Restrict the output to the lines below starting at the one that contains "<point>364,198</point>" and ending at the one that contains "<point>87,199</point>", and restate them word for word, both ends included.
□ □ □
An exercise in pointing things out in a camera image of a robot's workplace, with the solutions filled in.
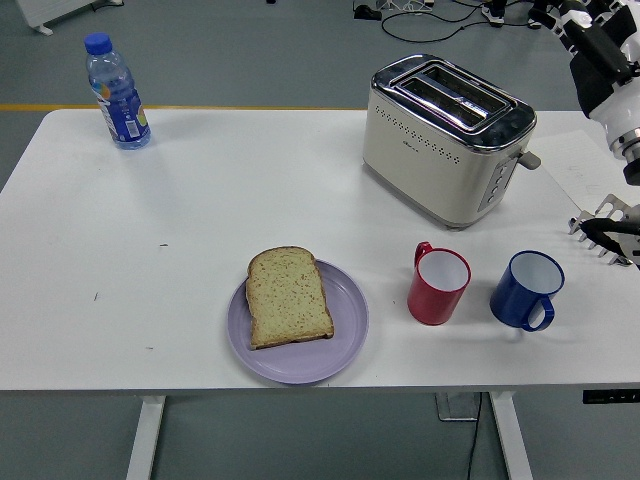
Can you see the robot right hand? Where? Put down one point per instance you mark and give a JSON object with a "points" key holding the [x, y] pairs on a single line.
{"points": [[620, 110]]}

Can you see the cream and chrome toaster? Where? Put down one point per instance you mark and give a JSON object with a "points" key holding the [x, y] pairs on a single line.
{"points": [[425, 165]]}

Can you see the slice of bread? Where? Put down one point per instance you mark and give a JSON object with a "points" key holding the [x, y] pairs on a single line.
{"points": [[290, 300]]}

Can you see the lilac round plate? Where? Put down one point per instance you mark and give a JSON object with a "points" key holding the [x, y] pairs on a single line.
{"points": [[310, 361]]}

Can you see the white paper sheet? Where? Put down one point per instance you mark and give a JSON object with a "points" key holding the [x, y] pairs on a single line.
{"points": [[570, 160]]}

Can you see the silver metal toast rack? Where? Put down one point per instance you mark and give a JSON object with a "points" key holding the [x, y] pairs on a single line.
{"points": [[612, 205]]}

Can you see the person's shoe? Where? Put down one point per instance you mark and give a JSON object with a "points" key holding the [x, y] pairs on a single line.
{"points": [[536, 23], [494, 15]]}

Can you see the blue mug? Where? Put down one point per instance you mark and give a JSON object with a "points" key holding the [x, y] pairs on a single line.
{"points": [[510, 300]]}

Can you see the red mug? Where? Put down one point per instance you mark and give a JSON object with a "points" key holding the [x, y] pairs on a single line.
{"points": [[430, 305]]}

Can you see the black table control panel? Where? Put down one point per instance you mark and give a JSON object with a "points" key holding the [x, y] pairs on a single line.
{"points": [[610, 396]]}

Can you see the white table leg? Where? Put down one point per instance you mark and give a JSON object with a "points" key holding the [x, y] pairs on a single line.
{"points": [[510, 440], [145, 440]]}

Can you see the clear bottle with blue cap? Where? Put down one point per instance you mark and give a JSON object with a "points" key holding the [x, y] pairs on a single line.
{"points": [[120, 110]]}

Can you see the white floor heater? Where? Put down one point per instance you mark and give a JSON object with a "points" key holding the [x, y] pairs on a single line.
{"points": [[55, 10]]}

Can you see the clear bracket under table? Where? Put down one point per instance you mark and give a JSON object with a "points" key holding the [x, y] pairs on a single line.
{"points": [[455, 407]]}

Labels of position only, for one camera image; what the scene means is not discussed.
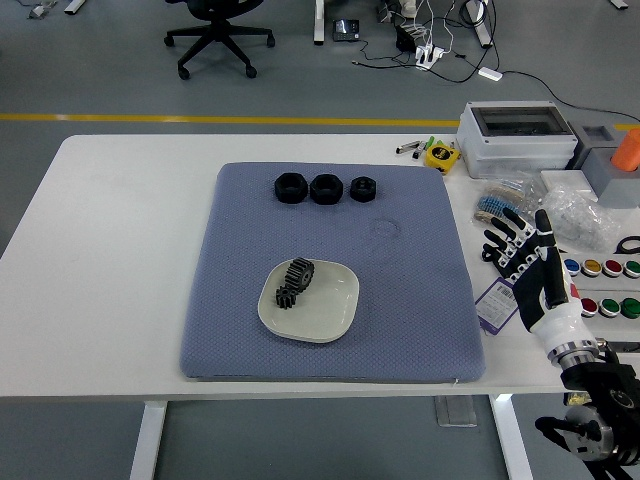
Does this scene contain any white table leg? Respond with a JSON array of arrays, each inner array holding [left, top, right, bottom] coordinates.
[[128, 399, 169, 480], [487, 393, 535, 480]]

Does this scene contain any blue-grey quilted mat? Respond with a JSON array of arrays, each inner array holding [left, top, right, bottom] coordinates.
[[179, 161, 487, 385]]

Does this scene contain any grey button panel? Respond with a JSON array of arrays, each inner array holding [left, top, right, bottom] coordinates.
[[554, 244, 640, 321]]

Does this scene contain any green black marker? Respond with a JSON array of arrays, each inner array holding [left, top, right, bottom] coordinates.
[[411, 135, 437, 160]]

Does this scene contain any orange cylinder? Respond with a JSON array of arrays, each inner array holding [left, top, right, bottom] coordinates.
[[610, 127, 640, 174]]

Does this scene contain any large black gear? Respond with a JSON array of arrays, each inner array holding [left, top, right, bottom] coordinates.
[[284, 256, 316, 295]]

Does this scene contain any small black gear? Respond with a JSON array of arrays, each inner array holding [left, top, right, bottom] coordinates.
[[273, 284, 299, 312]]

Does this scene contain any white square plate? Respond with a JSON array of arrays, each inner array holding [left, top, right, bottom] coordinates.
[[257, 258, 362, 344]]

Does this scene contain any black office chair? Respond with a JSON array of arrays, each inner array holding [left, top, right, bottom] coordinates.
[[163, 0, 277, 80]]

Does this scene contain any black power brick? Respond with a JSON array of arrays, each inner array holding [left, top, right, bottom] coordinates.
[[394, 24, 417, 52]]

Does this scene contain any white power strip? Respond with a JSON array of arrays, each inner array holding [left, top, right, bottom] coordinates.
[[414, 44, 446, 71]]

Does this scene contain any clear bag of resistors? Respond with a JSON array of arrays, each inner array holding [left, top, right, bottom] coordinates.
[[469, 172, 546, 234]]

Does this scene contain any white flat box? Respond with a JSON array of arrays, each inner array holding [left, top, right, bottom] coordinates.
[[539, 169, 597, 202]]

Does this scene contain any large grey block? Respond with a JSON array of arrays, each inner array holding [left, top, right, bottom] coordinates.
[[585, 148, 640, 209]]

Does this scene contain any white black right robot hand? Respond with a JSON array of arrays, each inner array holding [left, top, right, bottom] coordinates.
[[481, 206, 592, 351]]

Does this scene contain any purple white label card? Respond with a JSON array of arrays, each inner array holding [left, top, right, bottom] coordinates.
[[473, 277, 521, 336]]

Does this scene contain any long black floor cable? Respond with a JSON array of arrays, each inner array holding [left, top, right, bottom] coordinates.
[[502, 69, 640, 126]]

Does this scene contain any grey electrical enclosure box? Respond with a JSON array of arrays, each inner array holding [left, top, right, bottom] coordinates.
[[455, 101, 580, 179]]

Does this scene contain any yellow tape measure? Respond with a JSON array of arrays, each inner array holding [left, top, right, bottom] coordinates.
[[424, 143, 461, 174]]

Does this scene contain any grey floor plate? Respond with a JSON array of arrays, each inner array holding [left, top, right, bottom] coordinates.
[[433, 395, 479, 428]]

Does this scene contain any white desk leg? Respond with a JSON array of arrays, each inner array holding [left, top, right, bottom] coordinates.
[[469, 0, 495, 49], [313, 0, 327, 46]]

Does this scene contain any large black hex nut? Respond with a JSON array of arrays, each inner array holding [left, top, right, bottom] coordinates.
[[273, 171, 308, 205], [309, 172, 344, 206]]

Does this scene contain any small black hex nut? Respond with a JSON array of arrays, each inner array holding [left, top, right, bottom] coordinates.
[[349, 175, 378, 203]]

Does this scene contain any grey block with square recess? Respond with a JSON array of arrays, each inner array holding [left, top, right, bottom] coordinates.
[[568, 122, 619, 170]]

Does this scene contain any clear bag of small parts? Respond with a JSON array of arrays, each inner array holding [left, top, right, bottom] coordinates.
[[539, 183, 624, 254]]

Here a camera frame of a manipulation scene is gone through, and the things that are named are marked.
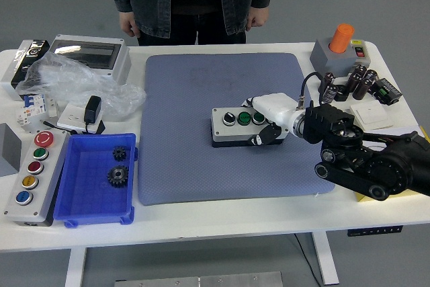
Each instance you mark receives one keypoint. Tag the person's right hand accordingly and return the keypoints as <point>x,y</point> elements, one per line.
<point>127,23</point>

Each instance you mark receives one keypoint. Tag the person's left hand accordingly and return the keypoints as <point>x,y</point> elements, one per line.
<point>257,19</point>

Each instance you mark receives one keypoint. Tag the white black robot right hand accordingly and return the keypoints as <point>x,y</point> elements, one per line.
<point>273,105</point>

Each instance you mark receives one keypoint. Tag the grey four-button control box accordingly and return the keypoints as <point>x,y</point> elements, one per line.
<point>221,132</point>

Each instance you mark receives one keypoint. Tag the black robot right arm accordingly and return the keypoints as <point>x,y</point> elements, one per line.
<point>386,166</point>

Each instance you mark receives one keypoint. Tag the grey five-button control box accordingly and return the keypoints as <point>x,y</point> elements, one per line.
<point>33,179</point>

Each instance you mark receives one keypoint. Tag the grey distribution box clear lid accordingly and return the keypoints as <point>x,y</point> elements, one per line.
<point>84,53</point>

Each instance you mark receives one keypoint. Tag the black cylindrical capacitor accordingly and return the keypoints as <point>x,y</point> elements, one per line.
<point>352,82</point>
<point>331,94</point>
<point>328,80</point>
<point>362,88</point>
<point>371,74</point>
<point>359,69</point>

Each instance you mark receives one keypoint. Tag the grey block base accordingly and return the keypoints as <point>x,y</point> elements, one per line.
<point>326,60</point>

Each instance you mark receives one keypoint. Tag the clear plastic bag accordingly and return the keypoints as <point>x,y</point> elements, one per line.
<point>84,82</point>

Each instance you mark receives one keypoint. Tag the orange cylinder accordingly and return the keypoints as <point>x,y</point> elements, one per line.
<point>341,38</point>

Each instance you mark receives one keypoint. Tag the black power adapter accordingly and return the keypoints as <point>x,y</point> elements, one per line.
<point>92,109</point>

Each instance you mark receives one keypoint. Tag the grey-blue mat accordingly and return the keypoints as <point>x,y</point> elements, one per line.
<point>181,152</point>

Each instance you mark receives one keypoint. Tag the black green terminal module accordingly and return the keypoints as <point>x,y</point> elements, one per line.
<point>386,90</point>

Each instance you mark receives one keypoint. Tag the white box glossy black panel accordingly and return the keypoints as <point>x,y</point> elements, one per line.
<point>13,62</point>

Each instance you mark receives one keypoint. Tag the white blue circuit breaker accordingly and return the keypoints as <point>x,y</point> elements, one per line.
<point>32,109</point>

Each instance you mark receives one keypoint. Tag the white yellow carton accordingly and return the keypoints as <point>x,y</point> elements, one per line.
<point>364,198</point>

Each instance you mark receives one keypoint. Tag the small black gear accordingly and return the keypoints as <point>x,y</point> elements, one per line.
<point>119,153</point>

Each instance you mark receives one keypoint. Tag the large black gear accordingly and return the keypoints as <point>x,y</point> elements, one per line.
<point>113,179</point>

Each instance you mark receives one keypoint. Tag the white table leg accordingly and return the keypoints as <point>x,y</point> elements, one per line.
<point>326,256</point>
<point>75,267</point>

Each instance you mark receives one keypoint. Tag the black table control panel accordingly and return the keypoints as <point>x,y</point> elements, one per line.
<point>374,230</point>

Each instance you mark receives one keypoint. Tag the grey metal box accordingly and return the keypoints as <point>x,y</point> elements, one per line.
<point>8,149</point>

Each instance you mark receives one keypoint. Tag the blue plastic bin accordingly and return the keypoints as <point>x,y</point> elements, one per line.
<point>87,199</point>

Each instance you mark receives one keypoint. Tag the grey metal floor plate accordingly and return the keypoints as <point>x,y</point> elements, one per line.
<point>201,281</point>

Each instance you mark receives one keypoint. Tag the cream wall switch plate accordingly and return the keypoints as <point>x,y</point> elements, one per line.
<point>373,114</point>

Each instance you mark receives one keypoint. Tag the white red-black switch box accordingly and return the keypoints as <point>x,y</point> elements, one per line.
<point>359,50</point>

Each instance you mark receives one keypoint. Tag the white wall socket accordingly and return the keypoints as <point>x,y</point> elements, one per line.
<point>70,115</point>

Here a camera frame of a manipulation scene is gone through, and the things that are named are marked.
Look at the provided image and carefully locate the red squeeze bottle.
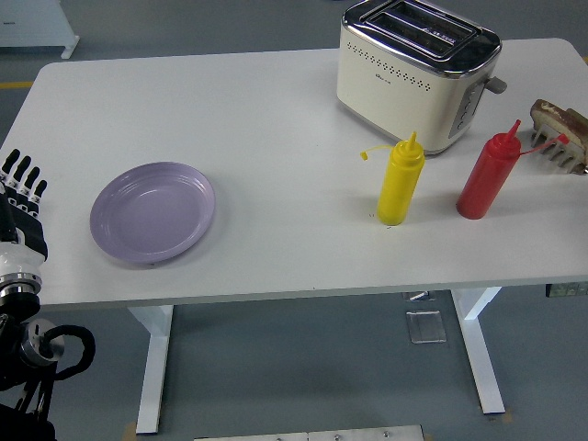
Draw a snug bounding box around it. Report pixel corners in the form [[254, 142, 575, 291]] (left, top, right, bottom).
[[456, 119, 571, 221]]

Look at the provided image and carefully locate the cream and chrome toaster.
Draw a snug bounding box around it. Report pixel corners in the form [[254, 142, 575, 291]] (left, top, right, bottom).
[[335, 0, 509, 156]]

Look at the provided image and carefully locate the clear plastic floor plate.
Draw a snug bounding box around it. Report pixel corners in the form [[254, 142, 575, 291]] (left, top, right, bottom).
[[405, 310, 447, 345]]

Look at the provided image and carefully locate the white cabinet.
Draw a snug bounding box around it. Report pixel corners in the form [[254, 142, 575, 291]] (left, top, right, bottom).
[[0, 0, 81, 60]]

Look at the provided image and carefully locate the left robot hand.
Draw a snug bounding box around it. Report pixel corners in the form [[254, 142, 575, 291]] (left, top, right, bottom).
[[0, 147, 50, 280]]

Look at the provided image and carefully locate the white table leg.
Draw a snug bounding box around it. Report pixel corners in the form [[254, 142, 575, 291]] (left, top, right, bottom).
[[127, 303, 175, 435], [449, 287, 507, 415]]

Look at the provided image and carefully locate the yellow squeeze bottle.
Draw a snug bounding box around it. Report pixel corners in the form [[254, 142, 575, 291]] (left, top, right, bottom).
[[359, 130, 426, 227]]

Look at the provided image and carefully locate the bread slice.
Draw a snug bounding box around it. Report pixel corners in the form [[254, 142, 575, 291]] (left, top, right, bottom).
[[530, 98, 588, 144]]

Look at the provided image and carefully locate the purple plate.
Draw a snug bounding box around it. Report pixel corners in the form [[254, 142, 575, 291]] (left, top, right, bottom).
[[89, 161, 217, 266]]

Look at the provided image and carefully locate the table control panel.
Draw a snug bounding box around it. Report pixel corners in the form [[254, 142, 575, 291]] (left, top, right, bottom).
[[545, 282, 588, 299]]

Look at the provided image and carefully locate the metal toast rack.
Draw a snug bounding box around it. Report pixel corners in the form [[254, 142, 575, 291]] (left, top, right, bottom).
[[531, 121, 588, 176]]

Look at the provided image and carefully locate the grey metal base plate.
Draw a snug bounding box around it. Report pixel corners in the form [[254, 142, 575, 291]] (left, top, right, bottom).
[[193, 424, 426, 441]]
□ □ □
_THE COMPLETED TASK_.
<point>364,198</point>

Each instance you mark receives one keypoint. Tag the small black gear accordingly and return the keypoints as <point>x,y</point> elements, one per line.
<point>119,153</point>

Each instance you mark receives one keypoint. Tag the large black gear accordingly and return the keypoints as <point>x,y</point> elements, one per line.
<point>113,179</point>

Each instance you mark receives one keypoint. Tag the white table leg accordingly and return the keypoints as <point>x,y</point> elements, one per line.
<point>326,256</point>
<point>75,267</point>

Each instance you mark receives one keypoint. Tag the black table control panel accordingly and return the keypoints as <point>x,y</point> elements, one per line.
<point>374,230</point>

Each instance you mark receives one keypoint. Tag the grey metal box accordingly and return the keypoints as <point>x,y</point> elements, one per line.
<point>8,149</point>

Each instance you mark receives one keypoint. Tag the blue plastic bin accordingly and return the keypoints as <point>x,y</point> elements, one per line.
<point>87,199</point>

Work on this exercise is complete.